- _TO DO_: Would you print the full listing word for word?

- _DATASET SECTION_:
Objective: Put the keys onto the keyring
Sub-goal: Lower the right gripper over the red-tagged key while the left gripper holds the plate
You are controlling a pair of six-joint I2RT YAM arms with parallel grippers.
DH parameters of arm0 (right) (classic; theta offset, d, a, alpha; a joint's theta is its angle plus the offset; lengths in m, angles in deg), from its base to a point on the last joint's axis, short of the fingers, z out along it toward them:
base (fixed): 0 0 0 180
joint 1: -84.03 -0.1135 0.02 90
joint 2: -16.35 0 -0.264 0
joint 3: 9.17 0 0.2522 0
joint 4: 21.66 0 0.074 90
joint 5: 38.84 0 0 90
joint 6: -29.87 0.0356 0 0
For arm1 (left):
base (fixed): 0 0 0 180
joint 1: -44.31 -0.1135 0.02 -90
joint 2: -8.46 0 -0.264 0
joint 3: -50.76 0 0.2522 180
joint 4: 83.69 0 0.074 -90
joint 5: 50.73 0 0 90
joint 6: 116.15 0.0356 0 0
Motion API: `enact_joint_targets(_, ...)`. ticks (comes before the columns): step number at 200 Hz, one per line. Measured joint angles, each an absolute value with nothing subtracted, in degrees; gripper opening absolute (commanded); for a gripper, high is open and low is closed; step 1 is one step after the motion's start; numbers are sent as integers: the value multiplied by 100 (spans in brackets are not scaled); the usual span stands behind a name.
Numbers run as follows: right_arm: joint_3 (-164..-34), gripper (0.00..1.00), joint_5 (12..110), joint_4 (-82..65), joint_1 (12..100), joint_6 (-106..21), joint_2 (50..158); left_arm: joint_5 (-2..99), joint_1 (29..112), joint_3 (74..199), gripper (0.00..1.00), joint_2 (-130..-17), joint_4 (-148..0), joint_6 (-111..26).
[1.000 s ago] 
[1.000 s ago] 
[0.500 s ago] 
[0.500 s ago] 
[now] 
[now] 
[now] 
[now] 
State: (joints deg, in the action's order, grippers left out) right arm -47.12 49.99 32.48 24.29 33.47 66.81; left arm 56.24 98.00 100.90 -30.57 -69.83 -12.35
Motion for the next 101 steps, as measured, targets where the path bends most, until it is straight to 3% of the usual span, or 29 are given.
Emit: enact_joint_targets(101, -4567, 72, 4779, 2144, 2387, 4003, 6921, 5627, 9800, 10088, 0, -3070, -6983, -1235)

- _EXERCISE ANSWER_:
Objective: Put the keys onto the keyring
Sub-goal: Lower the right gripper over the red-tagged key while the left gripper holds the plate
You are controlling a pair of six-joint I2RT YAM arms with parallel grippers.
DH parameters of arm0 (right) (classic; theta offset, d, a, alpha; a joint's theta is its angle plus the offset; lengths in m, angles in deg), from its base to a point on the last joint's axis, short of the fingers, z out along it toward them:
base (fixed): 0 0 0 180
joint 1: -84.03 -0.1135 0.02 90
joint 2: -16.35 0 -0.264 0
joint 3: 9.17 0 0.2522 0
joint 4: 21.66 0 0.074 90
joint 5: 38.84 0 0 90
joint 6: -29.87 0.0356 0 0
For arm1 (left):
base (fixed): 0 0 0 180
joint 1: -44.31 -0.1135 0.02 -90
joint 2: -8.46 0 -0.264 0
joint 3: -50.76 0 0.2522 180
joint 4: 83.69 0 0.074 -90
joint 5: 50.73 0 0 90
joint 6: 116.15 0.0356 0 0
Motion API: `enact_joint_targets(_, ...)`. ticks (comes before the columns): step number at 200 Hz, one per line. Measured joint angles, each an absolute value with nothing subtracted, in degrees; gripper opening absolute (commanded); for a gripper, high is open and low is closed; step 1 is one step after the motion's start; numbers are sent as integers: the value multiplied by 100 (spans in brackets are not scaled); the usual span stands behind a name.
Numbers run as follows: right_arm: joint_3 (-164..-34), gripper (0.00..1.00), joint_5 (12..110), joint_4 (-82..65), joint_1 (12..100), joint_6 (-106..21), joint_2 (50..158); left_arm: joint_5 (-2..99), joint_1 (29..112), joint_3 (74..199), gripper (0.00..1.00), joint_2 (-130..-17), joint_4 (-148..0), joint_6 (-111..26).
[1.000 s ago] 
[1.000 s ago] 
[0.500 s ago] 
[0.500 s ago] 
[now] 
[now] 
[now] 
[now] 
State: (joints deg, in the action's order, grippers left out) right arm -47.12 49.99 32.48 24.29 33.47 66.81; left arm 56.24 98.00 100.90 -30.57 -69.83 -12.35
Motion for the next 101 steps, as measured, targets where the path bends most, until it is straight to 3% of the usual span, or 29 are given.
Emit: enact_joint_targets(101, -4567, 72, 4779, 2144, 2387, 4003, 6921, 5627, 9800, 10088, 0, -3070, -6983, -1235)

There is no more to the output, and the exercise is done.